Also, since your action isn't as much of your turn, using stuff like Dodge, Disengage, and Dash effectively cost less.

But I think 4 reactions would bit much turn order disruptions.  So to tweak it a little...

Level 1, ki pool equal to half your level (minimum 1).  You can use your action to regain all your ki.
Level 5, you gain an extra reaction, must be different triggers
Level 11, you gain an extra bonus action, must be different from the first one
Level 17, you gain an extra action, must be a different, must be different from the first one.

Now fill in with a bunch of maneuvers that cost and scale with ki.  As well as the movement passives.

Flurry (action or bonus action): 1 ki, make an attack, +1 for each additional 2 ki spent (so 3 attacks is 5 ki).  If you made this as an action, increase the number of attacks by 1.

Mystic Defense (reaction): Reduce damage by 5* ki spent, if reduced to 0 it misses.

Stunning Strike (action):  3 ki

Jump (bonus)
Double the distance per ki spent.

Trip/Push (action or bonus action), 1 ki per size level


Plus the sub-clssses
Shadow, teleport (action or bonus), 5' per ki spent.  If you use your action, you can also take along a friendly creature.

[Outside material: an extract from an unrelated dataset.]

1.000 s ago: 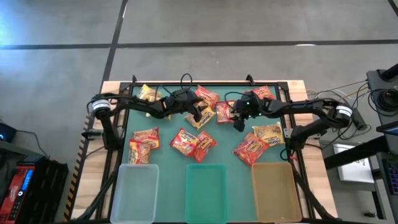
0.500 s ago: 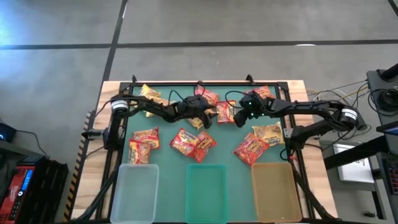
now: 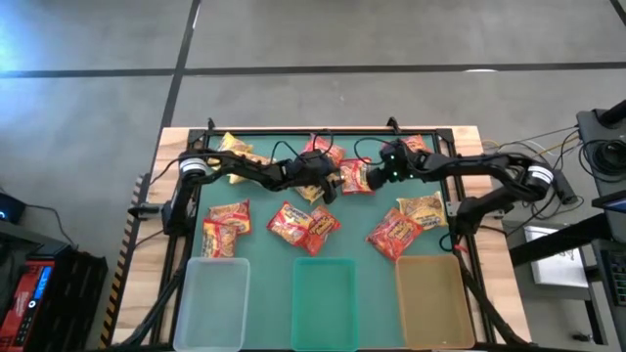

Element monk, breath of flame (action), cone 15', 1d8 per ki spent.  Increase cone size by 5' per 2 ki spent.

Etc...


----------



## Stalker0 (Nov 14, 2022)

Bill Zebub said:


> Really the ideal monk ability would be Uncanny Dodge.  :-/



Which goes to another point.... realistically the rogue chassis is a good monk. Fast, agile, skillful, able to hit "pressure points" through sneak attack, evasion, blindsense. I mean if you just removed the rogue name and a few trappings (like thieves' cant) you could argue that chassis would make a very solid monk.


----------



## Yaarel (Nov 14, 2022)

Stalker0 said:


> Which goes to another point.... realistically the rogue chassis is a good monk. Fast, agile, skillful, able to hit "pressure points" through sneak attack, evasion, blindsense. I mean if you just removed the rogue name and a few trappings (like thieves' cant) you could argue that chassis would make a very solid monk.



The Rogue is an excellent historically accurate Ninja.

Moreover, a Rogue subclass can supply a mythologically accurate Ninja.


----------



## shadowoflameth (Nov 14, 2022)

Interesting idea, but how then to do the sub-classes? If you only want one kind of monk, but then 3rd, 9th, 13th and 17th are not a lot of chances to give him everything you want a monk to have.


----------



## mellored (Nov 15, 2022)

Just going to add that rogues (thief) got extra bonus actions in the play test.

So it's not out of line for monks to get it too.  (Or reactions)


----------



## Bill Zebub (Nov 15, 2022)

mellored said:


> Just going to add that rogues (thief) got extra bonus actions in the play test.




And in Baldur's Gate III.



mellored said:


> So it's not out of line for monks to get it too.  (Or reactions)




How about monks get extra reactions, rogues get extra bonus actions.  (Fighters, of course, get extra Actions.)


----------



## Bill Zebub (Nov 15, 2022)

Also, the One playtest has me kind of not very excited about the Solasta patch with Monk, Bard, and Warlock.  I want the new rules!


----------



## Njall (Nov 17, 2022)

Stalker0 said:


> So here is my short list of the issues with the monk. I do not think the monk is as bad off as people often complain about, but it does need some love.
> 
> Remove or reduce the scaling of unarmed strike damage. This is legacy from 3e and doesn't work in the more bounded accuracy series of 5e. Monk fists should do respectable damage at 1st level, and not crazy damage at 20th. A monk shouldn't need a quarterstaff to be able to compete in combat.
> Stunning fist should be weaker, and the rest of the monk made stronger (right now too much of the monk's power is pushed into this one mechanic).
> ...




I'll have to disagree with a couple of your points, here.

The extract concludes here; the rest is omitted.